A complete list of things you’ll be hard-pressed to find in Colombia is much too long for a single article, but it includes the following:
- a toilet seat or toilet paper in a public bathroom
- a hand towel in any bathroom to dry your hands on
- a steak you can chew enough to swallow
- a steak knife
- a sharp kitchen knife
- a knife sharpener
- an oven
- a spoon that is not a large serving spoon
- a hot shower with sufficient water pressure to rinse the shampoo out of your hair
- regular (not diet) tonic water or ginger ale in a cocktail
- a cocktail, at all, for that matter
- a bus schedule
- an accurate estimate of what time a meeting will start
- a notification from the school when the day’s class schedule has been changed
I know these sound like first world problems. They absolutely are. While they certainly cause frustration — particularly as they accumulate on a day-after-day basis — they are nothing but minor annoyances that Colombians don’t even notice. Questions I often ask: “Why are the bathroom light switches located outside?”; “Why does the school schedule change on a nearly daily basis?”; “Why are washed dishes piled in a plastic basin, instead of in a dish drainer, or on a towel, where they won’t sit in a pool of water?” Typically, the only response I receive is a shrug followed by: “Es a lo que estamos acostumbrados.”

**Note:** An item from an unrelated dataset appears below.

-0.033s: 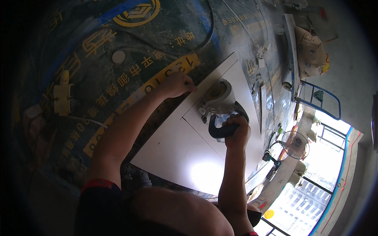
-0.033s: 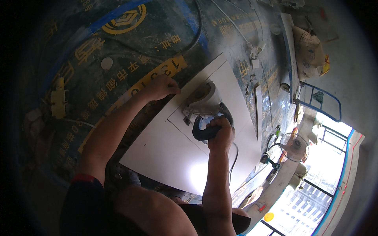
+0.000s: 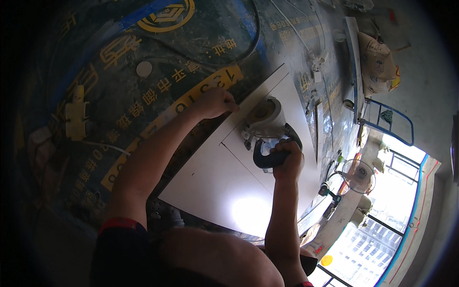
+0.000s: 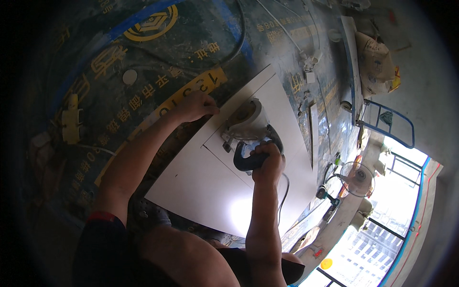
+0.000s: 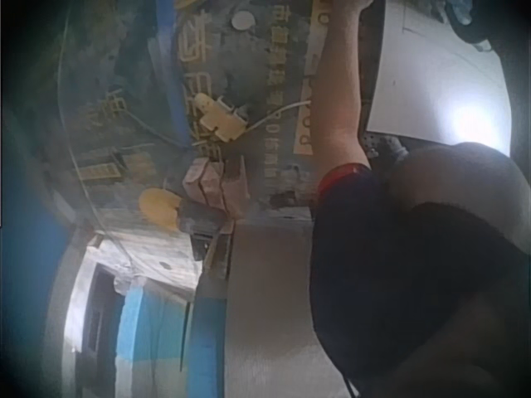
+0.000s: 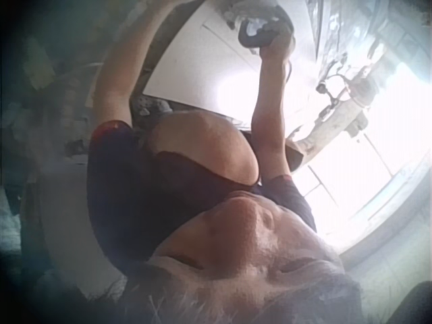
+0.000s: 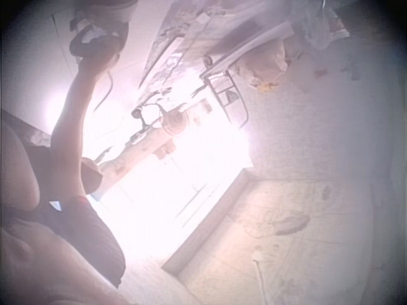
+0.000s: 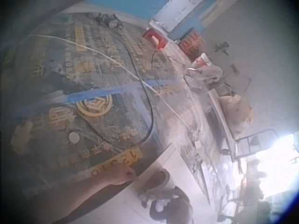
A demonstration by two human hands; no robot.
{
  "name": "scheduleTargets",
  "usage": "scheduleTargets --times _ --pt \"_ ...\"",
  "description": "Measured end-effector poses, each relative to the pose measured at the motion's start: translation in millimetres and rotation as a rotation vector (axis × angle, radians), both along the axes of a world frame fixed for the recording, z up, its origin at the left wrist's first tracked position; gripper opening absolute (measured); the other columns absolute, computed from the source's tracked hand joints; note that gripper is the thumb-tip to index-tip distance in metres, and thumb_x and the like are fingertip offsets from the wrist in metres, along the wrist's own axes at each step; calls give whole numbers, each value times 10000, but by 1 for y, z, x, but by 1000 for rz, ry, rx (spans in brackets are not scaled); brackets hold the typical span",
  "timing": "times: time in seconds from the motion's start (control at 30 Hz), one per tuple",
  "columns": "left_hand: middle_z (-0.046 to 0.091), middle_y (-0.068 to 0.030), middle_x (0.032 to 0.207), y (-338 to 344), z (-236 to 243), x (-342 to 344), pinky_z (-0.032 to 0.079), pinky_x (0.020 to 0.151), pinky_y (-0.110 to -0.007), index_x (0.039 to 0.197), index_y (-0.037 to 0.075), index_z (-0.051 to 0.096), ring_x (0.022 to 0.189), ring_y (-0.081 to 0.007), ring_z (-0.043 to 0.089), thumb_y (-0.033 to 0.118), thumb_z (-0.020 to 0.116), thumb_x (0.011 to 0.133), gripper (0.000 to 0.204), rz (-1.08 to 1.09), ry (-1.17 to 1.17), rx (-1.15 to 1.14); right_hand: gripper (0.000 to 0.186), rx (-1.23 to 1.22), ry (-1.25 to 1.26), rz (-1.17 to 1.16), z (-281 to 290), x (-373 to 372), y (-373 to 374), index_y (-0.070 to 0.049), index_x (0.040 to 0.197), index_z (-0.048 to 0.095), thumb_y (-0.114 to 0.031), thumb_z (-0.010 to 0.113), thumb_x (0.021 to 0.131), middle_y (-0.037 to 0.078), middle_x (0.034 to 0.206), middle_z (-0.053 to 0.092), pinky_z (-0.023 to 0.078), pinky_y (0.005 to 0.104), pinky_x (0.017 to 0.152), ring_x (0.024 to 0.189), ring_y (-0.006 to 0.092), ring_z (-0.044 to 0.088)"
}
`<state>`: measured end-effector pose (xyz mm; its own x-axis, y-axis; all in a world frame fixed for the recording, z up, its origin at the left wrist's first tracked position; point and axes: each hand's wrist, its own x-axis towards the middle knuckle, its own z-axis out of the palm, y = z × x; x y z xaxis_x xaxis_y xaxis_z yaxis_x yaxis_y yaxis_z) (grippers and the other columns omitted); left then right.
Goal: The person measures a large tile using a tape measure and marks cutting lines with a pen, then uses a circular saw to cut along the marked square on the tile surface.
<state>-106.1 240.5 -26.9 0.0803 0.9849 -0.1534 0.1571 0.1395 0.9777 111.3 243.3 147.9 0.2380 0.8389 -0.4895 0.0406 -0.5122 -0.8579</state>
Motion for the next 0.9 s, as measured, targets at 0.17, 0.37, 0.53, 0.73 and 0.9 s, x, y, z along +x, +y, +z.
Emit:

As a Peace Corps volunteer, my job is to get used to it too because I am here to integrate into Colombian culture. I am not here to challenge it.
Besides, there are many more elements of Colombian culture I would never want to change. The way my six-year-old host sister runs, screaming up the street, to leap into my arms with glee whenever I return home after an overnight trip. The way her nine-year-old brother patiently corrects my toddler-level Spanish without snark. The way Mono, the family dog, follows me to school and to restaurants and to fields with the sole purpose of barking at every other dog and human and motorcycle to warn that I am his person and they should keep their distance. The way fellow bus passengers go out of their way to help me when I need to ask the bus driver to drop me off at a TransMilenio station instead of the south terminal in Bogotá. And the way a stranger tracked me down on Facebook to tell me he had found my boyfriend’s stolen passport on the side of the road. Better yet, the way he shipped it from Bogotá to Tunja after I declined his offer to hand-deliver it the next time he was in Boyacá visiting his family.
Yes: it is true that you can’t always get what you want in Colombia. But, if you try, sometimes — and often even if you don’t — you get what you need.
Please note: Any opinions or views expressed in this blog post are mine and mine alone. They do not represent the views of the Peace Corps.